# Transporting Handgun in NJ



## navyman (Sep 30, 2007)

I have CCW permits for FL,NH and Maine. Obviously I am concerned not to get arrested just getting to any state from NJ that honors my CCW permits. I am aware of the NJ laws that its ok going to and from ranges,gunsmiths. What about driving from NJ across to PA, De, etc. or going to Newark Airport. I spoke with the State Police Firearms Div in Trenton and also with the Port Authority Police in NJ. The SP said I'm ok driving under USCA 18 making sure all is cased and locked in trunk. PAP said to just follow the individual air line regs. Has anyone done this??? Would like what they said confirmed by others who have actually done it. Driving and flying from Newark. Does FOPA work??


----------



## John Fox (May 24, 2006)

Living in NJ, I transport guns to PA to shoot legally. HOPE THIS HELPS.


----------



## Dsig1 (Dec 23, 2007)

NJ regulations loosely state that the firearm must be unloaded, in a case separate from any ammunition, in the furthest locked or closed vehicle compartment from the driver and ammunition. In a car, that means in the trunk with the ammo in the glove box. In a hatchback, it would be in the locked glove compartment with the ammo in the passenger area. But, this always was ambiguous for persons with an older pickup truck without a locking glove box. In that case the gun should be in its own locked and secured case.

Hope this helps. I go into Jersey often and always stop at a rest stop before the border to comply with these regs. I have friends and a cousin that are NJ Troopers and they follow what I have above, as a guideline.


----------



## Marcus99 (Apr 23, 2008)

I once read somewhere that there was a provision in the Brady law that said you _could_ travel through states with your firearms without getting into trouble if you didn't have a permit in that state, so long as you didn't stay in that state for an extended period of time.

I've always been sceptical of when I read that since the Brady law isn't nice to us, but I read it somewhere and can't find anything to contradict it so I don't know what to think.


----------



## JagFarlane (Jul 23, 2008)

Dsig1 said:


> NJ regulations loosely state that the firearm must be unloaded, in a case separate from any ammunition, in the furthest locked or closed vehicle compartment from the driver and ammunition. In a car, that means in the trunk with the ammo in the glove box. In a hatchback, it would be in the locked glove compartment with the ammo in the passenger area. But, this always was ambiguous for persons with an older pickup truck without a locking glove box. In that case the gun should be in its own locked and secured case.
> 
> Hope this helps. I go into Jersey often and always stop at a rest stop before the border to comply with these regs. I have friends and a cousin that are NJ Troopers and they follow what I have above, as a guideline.
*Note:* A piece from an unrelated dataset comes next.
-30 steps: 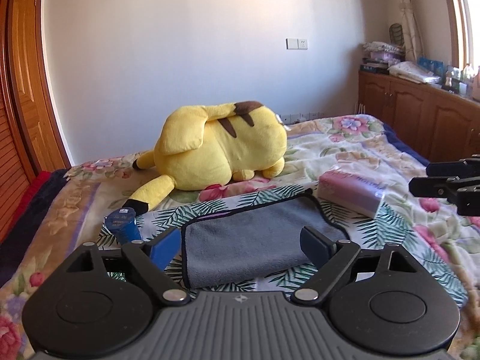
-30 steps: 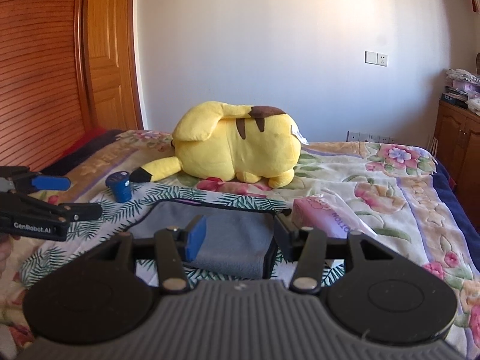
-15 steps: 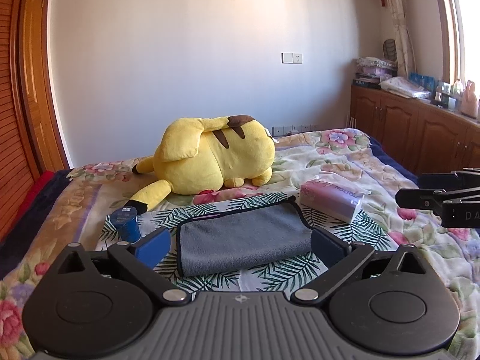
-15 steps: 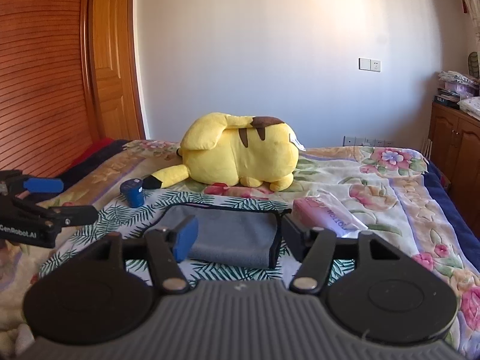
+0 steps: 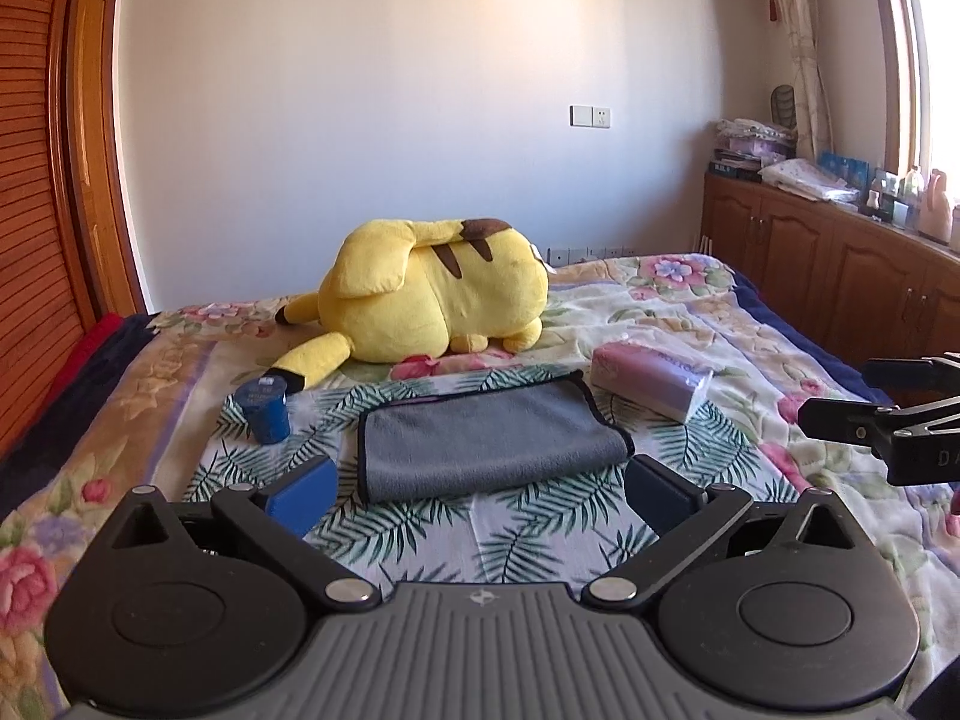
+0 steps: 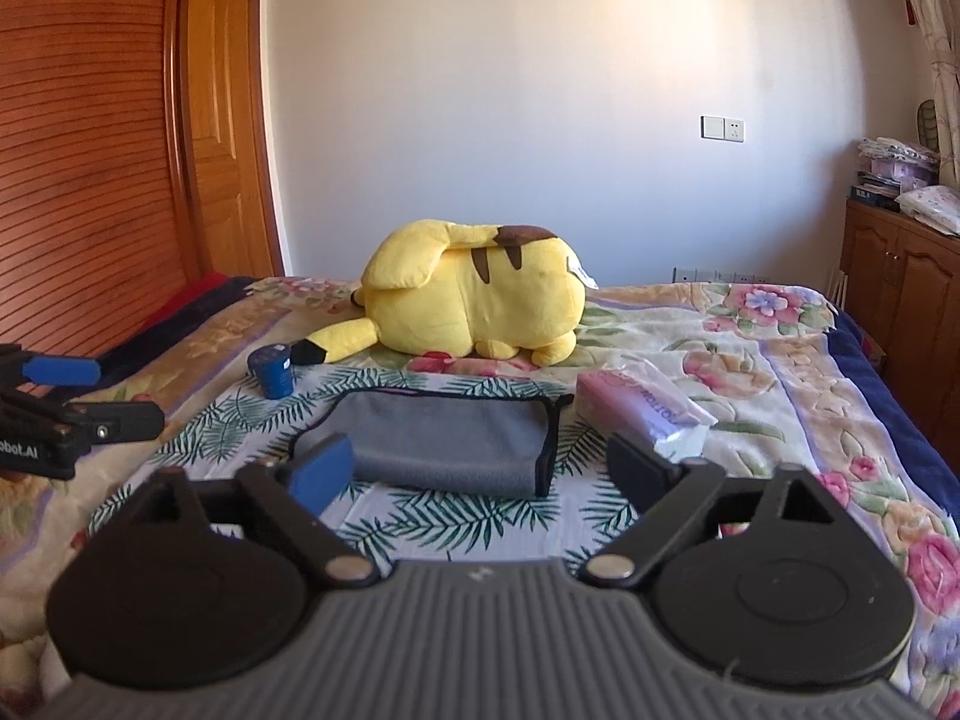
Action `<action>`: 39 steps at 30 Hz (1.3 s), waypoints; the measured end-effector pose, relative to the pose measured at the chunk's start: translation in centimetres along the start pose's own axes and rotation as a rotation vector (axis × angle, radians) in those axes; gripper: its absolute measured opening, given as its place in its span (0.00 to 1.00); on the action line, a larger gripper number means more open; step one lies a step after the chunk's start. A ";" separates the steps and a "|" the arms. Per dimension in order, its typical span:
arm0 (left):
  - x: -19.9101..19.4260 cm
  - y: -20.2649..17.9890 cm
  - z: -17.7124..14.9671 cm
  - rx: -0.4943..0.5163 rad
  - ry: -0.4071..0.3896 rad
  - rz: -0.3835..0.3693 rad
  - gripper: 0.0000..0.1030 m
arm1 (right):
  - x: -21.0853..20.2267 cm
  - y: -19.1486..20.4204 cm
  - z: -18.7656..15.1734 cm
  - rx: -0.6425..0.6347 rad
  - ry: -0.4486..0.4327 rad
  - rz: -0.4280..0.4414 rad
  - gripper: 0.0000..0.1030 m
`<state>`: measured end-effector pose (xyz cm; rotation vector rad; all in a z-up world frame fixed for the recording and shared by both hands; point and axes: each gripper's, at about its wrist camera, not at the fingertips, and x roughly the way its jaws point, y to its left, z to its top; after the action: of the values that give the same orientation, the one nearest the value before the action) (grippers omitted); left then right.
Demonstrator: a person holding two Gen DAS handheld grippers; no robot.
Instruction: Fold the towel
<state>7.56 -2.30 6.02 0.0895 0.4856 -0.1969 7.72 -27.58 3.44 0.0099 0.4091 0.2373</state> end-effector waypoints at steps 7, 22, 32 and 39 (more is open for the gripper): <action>-1.8 -0.3 -2.1 -0.002 0.018 0.020 0.84 | -1.1 0.5 -1.9 0.029 0.014 0.011 0.98; -3.2 -2.0 -6.2 -0.008 0.030 0.032 0.84 | -2.5 1.6 -5.3 0.022 0.053 -0.009 1.00; -2.6 -2.0 -8.5 -0.011 0.032 0.053 0.84 | -2.2 2.8 -6.6 -0.004 0.073 -0.005 1.00; -1.9 -1.1 -9.7 -0.043 0.037 0.063 0.84 | -1.6 3.1 -7.6 -0.010 0.085 -0.021 1.00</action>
<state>1.32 -1.82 -1.65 0.0665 0.5230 -0.1234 2.59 -25.22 -2.67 -0.0143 0.4921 0.2199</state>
+1. Grew up in NJ and that was exactly how they liked it.


----------



## Todd (Jul 3, 2006)

Marcus99 said:


> I once read somewhere that there was a provision in the Brady law that said you _could_ travel through states with your firearms without getting into trouble if you didn't have a permit in that state, so long as you didn't stay in that state for an extended period of time.
> 
> I've always been sceptical of when I read that since the Brady law isn't nice to us, but I read it somewhere and can't find anything to contradict it so I don't know what to think.


It sounds like you're referring to Peaceable Journey laws. If I remember correctly, every state differs and some, such as NY, don't have any at all!


----------



## Dsig1 (Dec 23, 2007)

Marcus99 said:


> I once read somewhere that there was a provision in the Brady law that said you _could_ travel through states with your firearms without getting into trouble if you didn't have a permit in that state, so long as you didn't stay in that state for an extended period of time.
> 
> I've always been sceptical of when I read that since the Brady law isn't nice to us, but I read it somewhere and can't find anything to contradict it so I don't know what to think.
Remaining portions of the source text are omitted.